Inducted in 2023
Raymond Parer AFC
1894 - 1967
Raymond (Ray) Parer was born in Melbourne in 1894 and was involved in aviation at an early age, serving as a motor engineering apprentice in Melbourne.
Ray enlisted in the Australian Flying Corps in 1916, initially as a mechanic, but then trained as a pilot, with the rank of acting sergeant. He trained on box kites at Point Cook and was commissioned a Second Lieutenant in 1917.
He undertook further flying training in England and was promoted to Lieutenant in early 1918. He served as a test and ferry pilot with the Royal Air Force (RAF) twice recommended for the Air Force Cross (AFC).
After the end of First World War, the Australian government offered a prize of £10,000 for the first flight from England to Australia.
Ray paired with John McIntosh, and although leaving well after the event had already been won, they arrived in Darwin on 2 August 1920.
Their aircraft was an Airco DH-9 , G-EAQM (known as ‘PD’) and theirs was the only other entrant to successfully complete the race.
It was the first single-engine aircraft to fly from England to Australia.
He and McIntosh were awarded the Air Force Cross (AFC) for this feat in 1920, as well as £500 each.
He founded a commercial aviation service in Melbourne in 1920, and also competed in a number of aviation events and competitions.
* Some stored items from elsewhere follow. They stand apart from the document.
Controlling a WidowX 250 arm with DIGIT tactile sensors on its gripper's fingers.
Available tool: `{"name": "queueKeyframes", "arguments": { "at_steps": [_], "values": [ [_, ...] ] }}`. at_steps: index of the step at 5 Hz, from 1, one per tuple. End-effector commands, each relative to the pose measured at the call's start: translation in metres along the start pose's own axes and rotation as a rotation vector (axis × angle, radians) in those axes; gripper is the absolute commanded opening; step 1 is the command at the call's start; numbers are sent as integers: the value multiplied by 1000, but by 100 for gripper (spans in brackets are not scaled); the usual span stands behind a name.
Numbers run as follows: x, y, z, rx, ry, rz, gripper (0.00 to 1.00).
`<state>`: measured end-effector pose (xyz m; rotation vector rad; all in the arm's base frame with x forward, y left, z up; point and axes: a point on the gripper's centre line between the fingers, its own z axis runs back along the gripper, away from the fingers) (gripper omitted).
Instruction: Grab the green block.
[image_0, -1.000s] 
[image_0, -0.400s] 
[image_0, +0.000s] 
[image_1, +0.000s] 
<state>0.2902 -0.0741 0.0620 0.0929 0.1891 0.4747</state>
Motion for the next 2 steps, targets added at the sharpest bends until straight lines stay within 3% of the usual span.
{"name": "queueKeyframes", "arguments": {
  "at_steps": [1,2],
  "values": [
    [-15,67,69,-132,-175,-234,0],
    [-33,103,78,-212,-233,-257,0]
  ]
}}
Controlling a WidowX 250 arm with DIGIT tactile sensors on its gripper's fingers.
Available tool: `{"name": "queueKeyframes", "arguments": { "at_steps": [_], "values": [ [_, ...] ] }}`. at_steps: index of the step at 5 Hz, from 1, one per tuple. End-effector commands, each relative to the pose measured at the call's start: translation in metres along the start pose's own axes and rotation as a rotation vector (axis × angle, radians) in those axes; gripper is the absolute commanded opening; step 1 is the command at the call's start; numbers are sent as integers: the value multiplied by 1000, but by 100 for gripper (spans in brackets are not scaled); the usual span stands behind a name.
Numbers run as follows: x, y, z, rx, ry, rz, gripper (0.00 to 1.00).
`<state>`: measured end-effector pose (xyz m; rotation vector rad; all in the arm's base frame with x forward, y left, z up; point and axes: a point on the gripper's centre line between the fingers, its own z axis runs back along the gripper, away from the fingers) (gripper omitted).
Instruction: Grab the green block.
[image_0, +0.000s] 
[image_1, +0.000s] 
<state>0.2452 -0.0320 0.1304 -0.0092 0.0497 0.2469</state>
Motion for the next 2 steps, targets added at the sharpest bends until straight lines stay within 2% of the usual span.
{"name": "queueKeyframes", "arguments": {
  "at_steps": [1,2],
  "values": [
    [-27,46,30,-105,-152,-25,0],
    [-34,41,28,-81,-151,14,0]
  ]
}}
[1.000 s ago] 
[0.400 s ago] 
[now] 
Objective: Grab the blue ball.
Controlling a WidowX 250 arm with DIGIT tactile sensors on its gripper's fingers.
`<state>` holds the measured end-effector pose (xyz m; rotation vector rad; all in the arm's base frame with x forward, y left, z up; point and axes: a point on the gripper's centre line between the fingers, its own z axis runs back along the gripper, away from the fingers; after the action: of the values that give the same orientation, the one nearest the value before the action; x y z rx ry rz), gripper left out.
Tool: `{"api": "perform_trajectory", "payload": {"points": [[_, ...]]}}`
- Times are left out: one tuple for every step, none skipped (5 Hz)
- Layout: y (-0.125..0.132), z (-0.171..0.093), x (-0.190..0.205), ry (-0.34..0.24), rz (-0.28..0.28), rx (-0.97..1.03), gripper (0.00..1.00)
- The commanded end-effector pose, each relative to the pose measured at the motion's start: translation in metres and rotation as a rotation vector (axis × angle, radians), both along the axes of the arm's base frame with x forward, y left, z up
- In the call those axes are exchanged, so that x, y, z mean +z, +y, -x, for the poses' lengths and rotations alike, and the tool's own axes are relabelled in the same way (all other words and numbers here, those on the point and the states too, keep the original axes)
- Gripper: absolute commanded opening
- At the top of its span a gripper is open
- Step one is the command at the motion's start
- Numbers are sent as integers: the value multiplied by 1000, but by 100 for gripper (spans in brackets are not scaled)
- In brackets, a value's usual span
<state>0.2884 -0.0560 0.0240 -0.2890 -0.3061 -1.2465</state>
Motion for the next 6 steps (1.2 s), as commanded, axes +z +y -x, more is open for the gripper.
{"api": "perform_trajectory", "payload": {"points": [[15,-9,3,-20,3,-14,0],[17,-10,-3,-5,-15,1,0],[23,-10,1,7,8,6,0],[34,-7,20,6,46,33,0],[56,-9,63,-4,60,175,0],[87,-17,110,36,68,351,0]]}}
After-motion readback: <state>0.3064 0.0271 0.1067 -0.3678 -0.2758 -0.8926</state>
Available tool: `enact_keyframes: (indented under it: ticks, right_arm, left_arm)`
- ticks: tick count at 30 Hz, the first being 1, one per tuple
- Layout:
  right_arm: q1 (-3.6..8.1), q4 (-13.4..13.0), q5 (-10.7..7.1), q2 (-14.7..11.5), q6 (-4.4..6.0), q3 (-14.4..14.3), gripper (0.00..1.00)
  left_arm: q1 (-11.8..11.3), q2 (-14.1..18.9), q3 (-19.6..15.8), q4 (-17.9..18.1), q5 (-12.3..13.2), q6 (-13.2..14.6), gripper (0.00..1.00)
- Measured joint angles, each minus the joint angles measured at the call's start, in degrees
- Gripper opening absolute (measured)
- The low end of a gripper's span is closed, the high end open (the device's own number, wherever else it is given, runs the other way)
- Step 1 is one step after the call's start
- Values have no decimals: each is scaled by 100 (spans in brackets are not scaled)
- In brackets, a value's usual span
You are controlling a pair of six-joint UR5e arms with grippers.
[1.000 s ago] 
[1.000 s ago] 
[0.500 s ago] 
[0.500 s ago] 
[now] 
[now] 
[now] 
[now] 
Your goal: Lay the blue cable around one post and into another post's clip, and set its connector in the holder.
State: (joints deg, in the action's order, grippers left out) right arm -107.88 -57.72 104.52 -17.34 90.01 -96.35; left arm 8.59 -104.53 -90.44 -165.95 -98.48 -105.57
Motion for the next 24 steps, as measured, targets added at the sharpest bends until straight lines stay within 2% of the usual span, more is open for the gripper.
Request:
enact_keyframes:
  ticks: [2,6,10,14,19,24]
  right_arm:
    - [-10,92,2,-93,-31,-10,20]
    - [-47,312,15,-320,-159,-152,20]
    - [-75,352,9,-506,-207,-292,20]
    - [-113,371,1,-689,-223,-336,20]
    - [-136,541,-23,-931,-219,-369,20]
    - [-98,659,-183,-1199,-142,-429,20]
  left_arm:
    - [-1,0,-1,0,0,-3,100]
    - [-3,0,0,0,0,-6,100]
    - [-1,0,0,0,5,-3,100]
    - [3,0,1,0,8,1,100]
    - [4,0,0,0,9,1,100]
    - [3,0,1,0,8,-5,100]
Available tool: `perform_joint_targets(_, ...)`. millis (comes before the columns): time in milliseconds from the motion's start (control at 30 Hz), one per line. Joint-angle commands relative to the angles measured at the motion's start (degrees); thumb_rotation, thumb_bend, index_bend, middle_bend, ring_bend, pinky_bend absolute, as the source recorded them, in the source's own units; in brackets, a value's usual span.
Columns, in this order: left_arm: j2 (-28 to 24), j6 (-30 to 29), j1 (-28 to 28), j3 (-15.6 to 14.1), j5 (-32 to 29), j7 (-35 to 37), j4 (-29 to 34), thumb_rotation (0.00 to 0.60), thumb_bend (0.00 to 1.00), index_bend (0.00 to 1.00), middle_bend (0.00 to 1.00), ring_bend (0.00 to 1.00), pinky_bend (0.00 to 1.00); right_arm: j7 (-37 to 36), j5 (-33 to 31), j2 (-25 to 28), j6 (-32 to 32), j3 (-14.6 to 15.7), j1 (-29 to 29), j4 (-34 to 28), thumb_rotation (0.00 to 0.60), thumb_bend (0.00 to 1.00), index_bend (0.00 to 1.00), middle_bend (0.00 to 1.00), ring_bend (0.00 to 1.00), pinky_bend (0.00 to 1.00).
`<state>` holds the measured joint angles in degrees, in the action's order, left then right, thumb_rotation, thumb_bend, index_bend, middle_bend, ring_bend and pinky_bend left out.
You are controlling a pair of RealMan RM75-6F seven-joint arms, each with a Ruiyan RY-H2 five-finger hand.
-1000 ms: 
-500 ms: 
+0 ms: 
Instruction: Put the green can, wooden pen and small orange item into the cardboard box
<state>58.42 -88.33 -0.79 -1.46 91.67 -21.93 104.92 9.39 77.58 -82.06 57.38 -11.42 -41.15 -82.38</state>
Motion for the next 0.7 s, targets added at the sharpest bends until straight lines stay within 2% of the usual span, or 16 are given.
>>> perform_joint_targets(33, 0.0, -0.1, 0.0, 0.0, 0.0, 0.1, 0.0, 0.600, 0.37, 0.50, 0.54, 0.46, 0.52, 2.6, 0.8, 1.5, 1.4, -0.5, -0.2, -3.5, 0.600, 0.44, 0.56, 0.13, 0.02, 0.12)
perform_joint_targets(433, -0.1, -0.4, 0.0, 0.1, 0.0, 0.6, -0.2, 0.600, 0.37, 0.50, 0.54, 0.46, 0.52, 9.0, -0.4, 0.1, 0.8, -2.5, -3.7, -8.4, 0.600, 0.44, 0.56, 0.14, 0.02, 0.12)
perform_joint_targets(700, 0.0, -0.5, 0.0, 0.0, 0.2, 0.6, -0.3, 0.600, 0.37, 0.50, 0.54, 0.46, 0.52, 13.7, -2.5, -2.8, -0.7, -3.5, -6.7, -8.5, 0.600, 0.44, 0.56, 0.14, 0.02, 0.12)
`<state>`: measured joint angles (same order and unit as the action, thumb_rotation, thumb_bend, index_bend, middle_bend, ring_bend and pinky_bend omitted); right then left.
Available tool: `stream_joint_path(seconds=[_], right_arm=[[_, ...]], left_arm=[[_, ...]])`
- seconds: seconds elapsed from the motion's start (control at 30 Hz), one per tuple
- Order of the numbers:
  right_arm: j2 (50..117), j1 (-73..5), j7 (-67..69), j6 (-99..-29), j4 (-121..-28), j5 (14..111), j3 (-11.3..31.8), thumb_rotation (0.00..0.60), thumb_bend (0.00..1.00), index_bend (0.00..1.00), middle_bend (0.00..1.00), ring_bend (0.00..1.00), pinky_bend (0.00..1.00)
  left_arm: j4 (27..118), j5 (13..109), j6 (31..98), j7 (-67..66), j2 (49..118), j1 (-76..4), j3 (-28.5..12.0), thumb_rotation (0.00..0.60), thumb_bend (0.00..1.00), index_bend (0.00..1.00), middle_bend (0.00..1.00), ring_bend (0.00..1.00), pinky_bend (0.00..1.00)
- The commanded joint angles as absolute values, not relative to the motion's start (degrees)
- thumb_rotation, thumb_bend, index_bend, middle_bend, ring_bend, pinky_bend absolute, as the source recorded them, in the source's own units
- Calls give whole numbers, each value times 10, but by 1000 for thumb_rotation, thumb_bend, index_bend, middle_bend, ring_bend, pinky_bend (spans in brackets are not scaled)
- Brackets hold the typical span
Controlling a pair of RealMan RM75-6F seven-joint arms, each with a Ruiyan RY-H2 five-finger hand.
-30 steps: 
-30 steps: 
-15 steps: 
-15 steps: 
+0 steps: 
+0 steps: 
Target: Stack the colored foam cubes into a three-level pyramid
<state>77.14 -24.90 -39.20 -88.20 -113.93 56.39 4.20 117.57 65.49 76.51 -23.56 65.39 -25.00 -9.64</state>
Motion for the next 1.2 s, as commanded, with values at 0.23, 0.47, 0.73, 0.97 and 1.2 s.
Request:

He attempted to be the first pilot to circumnavigate Australia in October 1921 but ended with an accident on take-off at Boulder, Western Australia in February 1922.
Ray later became a pioneer of aviation in New Guinea, one of the most hostile environments to operate an aircraft. In 1942 as the Japanese threatened New Guinea, Ray served as an RAAF Reserve Officer in the Royal Australian Air Force.
Ray passed away in 1967, having spent the last years of his life as a farmer in Mount Nebo, Queensland.